Shikiar also charges that Microsoft's new security rules don't halt the transmission of e-mail attachments that contain Microsoft Word or Excel "macros," a form of code that has often been identified as spreading viruses. But Microsoft counters that it has taken other steps to tighten security on viruses spread this way.

Motoaki Yamamura, development manager for the antivirus software maker Symantec Corp., estimated that about a dozen Java viruses have been found by researchers, compared with thousands based on the "macro" programming features of Word and Excel.

"The threats that I would put at a red-alert level have been zero in the Java category," added Bob Hansmann, enterprise software manager for Trend Micro Inc., another antivirus specialist in Cupertino, Calif.

Yet some corporate computer managers routinely block or scan Java code with gateway programs called firewalls out of a more general fear that computer hackers will find new ways to exploit Java to do mischief.

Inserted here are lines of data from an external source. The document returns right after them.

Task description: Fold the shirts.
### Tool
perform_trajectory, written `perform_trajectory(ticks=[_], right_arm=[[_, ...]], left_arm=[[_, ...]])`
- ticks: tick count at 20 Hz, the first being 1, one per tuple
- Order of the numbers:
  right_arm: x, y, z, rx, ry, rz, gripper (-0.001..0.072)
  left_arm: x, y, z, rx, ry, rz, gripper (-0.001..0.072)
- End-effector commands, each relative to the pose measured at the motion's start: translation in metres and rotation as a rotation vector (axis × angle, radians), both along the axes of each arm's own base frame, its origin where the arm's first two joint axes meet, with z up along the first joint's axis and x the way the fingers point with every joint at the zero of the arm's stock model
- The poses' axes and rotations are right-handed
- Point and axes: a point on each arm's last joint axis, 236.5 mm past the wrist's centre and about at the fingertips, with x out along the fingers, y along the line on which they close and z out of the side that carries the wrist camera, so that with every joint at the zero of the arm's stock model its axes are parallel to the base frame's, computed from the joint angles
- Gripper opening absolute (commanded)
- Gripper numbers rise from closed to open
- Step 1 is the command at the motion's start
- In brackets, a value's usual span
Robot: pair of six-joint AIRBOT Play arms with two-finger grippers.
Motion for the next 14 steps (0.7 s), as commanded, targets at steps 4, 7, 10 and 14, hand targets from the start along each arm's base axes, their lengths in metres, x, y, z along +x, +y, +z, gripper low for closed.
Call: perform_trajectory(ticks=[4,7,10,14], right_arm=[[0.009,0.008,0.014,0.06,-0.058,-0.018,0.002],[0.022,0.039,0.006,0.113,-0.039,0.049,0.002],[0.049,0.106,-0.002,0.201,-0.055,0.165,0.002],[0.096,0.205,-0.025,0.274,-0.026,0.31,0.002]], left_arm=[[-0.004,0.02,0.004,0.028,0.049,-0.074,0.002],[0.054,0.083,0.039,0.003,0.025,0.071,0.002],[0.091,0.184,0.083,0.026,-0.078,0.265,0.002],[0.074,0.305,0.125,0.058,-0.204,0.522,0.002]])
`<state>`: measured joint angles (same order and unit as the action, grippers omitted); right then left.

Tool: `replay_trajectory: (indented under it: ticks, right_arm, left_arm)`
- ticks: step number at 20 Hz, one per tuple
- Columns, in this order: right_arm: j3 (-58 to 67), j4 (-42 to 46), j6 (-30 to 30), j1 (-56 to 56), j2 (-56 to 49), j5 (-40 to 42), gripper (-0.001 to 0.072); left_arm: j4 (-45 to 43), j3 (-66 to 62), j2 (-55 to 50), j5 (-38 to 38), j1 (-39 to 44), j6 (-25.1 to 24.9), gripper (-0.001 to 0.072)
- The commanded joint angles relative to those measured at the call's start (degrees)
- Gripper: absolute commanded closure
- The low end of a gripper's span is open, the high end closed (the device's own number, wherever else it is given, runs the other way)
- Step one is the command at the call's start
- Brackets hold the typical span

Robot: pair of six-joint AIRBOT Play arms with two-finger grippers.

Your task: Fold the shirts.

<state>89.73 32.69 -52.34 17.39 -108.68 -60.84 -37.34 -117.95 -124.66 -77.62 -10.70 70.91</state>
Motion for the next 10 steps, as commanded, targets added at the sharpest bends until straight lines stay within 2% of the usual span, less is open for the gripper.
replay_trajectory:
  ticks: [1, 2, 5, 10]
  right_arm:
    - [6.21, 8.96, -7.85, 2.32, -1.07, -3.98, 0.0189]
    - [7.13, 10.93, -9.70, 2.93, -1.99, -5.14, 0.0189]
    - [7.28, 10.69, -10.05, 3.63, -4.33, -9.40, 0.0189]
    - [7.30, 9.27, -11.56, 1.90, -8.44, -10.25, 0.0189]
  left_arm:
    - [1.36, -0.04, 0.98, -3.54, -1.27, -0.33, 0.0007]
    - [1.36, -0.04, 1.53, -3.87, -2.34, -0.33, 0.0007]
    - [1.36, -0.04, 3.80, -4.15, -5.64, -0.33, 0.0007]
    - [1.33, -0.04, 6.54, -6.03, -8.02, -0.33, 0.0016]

Hansmann speculated that Microsoft is reacting to concerns expressed by some of those customers and said the security restrictions are warranted if managers can turn them on or off.

Lisa Gurry, another Microsoft product manager, said the "macro" security settings in Word and Excel have been tightened using a different approach, substantially lessening their threat while providing the maximum consumer choice. "We want to provide both a high level of security and a high level of choice," she said.

The decision to drop Java support from Windows XP was first apparent last week in a "beta" or test version that Microsoft released to software developers. Java "virtual machine" code, which is what runs Web-based Java programs, had been included in all previous versions. Microsoft didn't announce the change.